"""
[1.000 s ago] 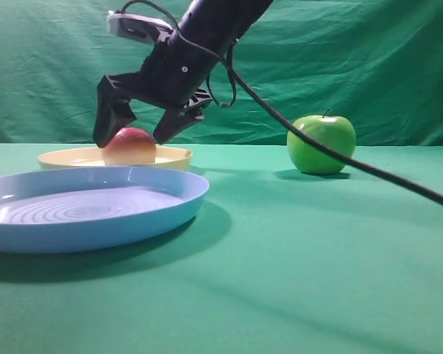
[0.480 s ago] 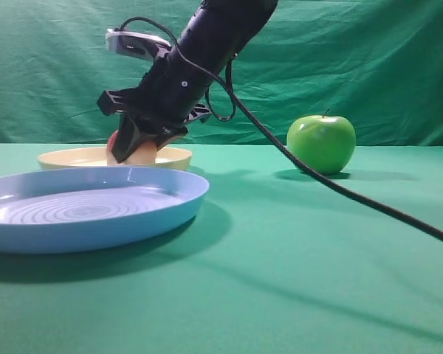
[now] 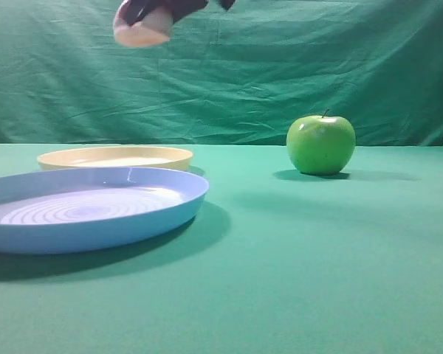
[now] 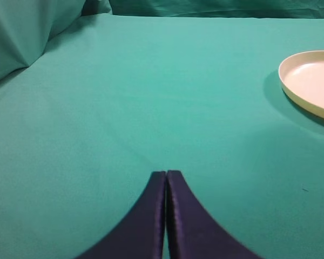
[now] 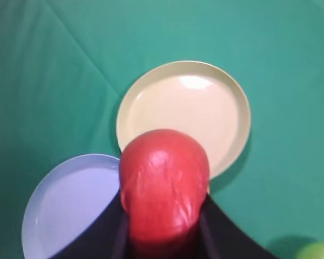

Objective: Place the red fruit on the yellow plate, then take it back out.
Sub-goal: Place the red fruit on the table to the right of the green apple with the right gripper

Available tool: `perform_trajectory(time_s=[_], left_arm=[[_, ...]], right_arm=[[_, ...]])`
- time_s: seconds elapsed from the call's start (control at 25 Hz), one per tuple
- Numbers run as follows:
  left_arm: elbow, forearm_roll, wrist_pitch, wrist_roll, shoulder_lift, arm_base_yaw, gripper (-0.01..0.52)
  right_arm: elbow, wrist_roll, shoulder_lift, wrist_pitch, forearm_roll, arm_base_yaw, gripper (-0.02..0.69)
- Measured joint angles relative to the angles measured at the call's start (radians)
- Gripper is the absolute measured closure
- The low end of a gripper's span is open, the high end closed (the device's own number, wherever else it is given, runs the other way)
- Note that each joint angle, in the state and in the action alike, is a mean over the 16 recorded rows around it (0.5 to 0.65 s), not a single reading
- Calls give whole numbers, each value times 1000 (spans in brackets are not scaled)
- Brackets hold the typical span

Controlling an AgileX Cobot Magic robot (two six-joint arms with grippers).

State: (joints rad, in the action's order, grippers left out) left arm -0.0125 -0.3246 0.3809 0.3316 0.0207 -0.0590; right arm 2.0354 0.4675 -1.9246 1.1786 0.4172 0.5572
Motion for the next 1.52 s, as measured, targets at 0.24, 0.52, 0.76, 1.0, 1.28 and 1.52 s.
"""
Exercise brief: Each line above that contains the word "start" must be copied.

Expected answer:
- time_s: seconds elapsed from the call's start (control at 25 Hz), one per tuple
- Measured joint angles relative to the angles measured at the call's start (radians)

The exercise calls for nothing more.